*YOUR GOAL:*
Set down a true copy of the data, with all pictures left out.

[Opening INFORMATION PROVIDED section]

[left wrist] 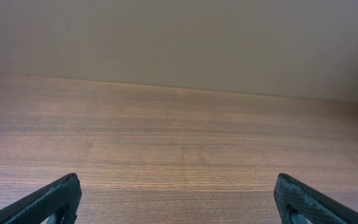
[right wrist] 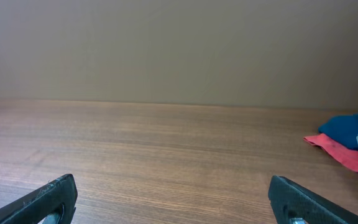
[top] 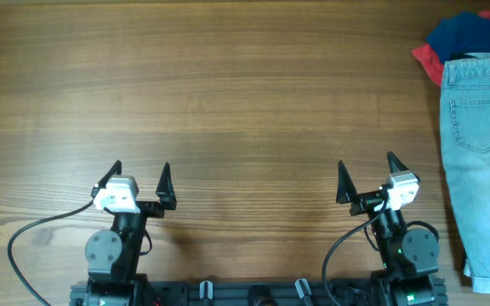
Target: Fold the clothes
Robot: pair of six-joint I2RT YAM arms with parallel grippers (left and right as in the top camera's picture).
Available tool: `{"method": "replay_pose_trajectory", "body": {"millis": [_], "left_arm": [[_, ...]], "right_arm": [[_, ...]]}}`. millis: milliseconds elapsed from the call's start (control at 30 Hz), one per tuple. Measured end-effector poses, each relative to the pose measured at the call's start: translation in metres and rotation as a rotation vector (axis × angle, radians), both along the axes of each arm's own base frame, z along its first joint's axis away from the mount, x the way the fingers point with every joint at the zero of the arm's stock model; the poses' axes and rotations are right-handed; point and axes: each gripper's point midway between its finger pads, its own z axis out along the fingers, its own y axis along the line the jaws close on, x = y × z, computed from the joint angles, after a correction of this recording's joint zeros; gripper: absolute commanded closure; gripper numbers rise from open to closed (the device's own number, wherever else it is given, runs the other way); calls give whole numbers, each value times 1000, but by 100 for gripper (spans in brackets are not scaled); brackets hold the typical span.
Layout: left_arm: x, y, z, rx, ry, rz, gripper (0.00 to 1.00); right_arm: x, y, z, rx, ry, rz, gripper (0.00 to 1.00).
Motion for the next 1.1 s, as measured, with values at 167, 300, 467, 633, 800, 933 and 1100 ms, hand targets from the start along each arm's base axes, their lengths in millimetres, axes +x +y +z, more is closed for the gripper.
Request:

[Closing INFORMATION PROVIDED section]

*RESPONSE BOX:*
[left wrist] 
[right wrist] 
[top] 
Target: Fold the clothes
Robot: pair of six-joint I2RT YAM arms with parallel grippers (left and right as in the top camera's picture).
Available tool: `{"method": "replay_pose_trajectory", "body": {"millis": [_], "left_arm": [[_, ...]], "right_arm": [[_, ...]]}}`. millis: milliseconds elapsed from the call's start (control at 30 Hz), one per tuple. Measured end-effector poses, each relative to the pose measured at the call's start: translation in metres and rotation as a rotation vector (axis × angle, radians), both along the axes of each arm's own base frame, z along its first joint's axis away from the mount, x the way the fingers point with every joint at the zero of the arm's stock model; the poses' axes and rotations are right-handed; point and axes: each gripper's point midway between its finger pads, its own z axis out along the fingers, its own y axis along the line the jaws close on, x = y × z, computed from the joint angles, after a correction of this recording's joint zeros; gripper: absolute commanded closure; gripper numbers rise from open to closed (the device's own number, wherever else it is given, runs the other way); calls give whole numbers, each value times 1000, but by 100 for gripper (spans in brackets are not scaled); brackets hold the typical span.
Layout: left_arm: x, y, z, rx, ry, rz, gripper (0.00 to 1.00); right_arm: x, y, z, rx, ry, rz, gripper (0.00 to 1.00).
Motion for the next 1.1 s, as measured, with values at 167, 300, 467, 633, 800, 933 and 1100 ms, hand targets from the start along each arm's base axes, their lengths in millimetres, axes +x +y +z, more is closed for the gripper.
Request:

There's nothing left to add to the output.